In 1884 the place was connected to the rail network, but lost its town charter a few years later, in 1896. He received this again in 1934. On March 5, 1912, the place received its name Zebrzydowska to distinguish it from several places of the same name.
Around 1942 there was a sanatorium in the monastery of the Brothers of Mercy in Kalwaria Zebrzydowska.
Until 1950 the town only had 128 hectares and contained nothing more than the narrow center today and the monastery. This year large parts of the villages of Brody (on the left bank of the Skawinka river) and Zebrzydowice were incorporated.
During an administrative reform, the place became part of the Bielsko-Biała Voivodeship in 1975 . Since another reform in 1999, the place is part of the Lesser Poland Voivodeship.
local community
The town-and-country community (gmina miejsko-wiejska) includes the town of Kalwaria Zebrzydowska and 13 villages with school boards .

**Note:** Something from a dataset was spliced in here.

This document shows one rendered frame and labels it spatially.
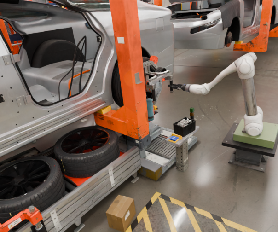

City and community partnerships
Attractions
- Calvary and St. Bernard Convent (. Image s. U), which in the 1999 World Heritage of UNESCO was taken.
Sons and daughters of the village
- Antoni Banaś (1873–1936), Polish-Austrian politician, district judge and landowner
Web links
- Kalwaria Zebrzydowska (German)
- City website
Individual evidence
- ↑ http://digi.landesbibliothek.at/viewer/image/AC03177788/443/
- ↑ Willi Dreßen , Volker Riess: Exploitation and Destruction. Health policy in the General Government. In: Norbert Frei (Ed.) Medicine and Health Policy in the Nazi Era. R. Oldenbourg Verlag, Munich 1991 (= writings of the quarterly books for contemporary history. Special issue), ISBN 3-486-64534-X , pp. 157–171, here: p. 171.
- ↑ Julian Zinkow: Wokół Kalwarii Zebrzydowskiej i lanckorona . Wydawnictwo "CALVARIANUM", Kalwaria Zebrzydowska 2000, ISBN 83-8739541-2 , p. 30 (Polish).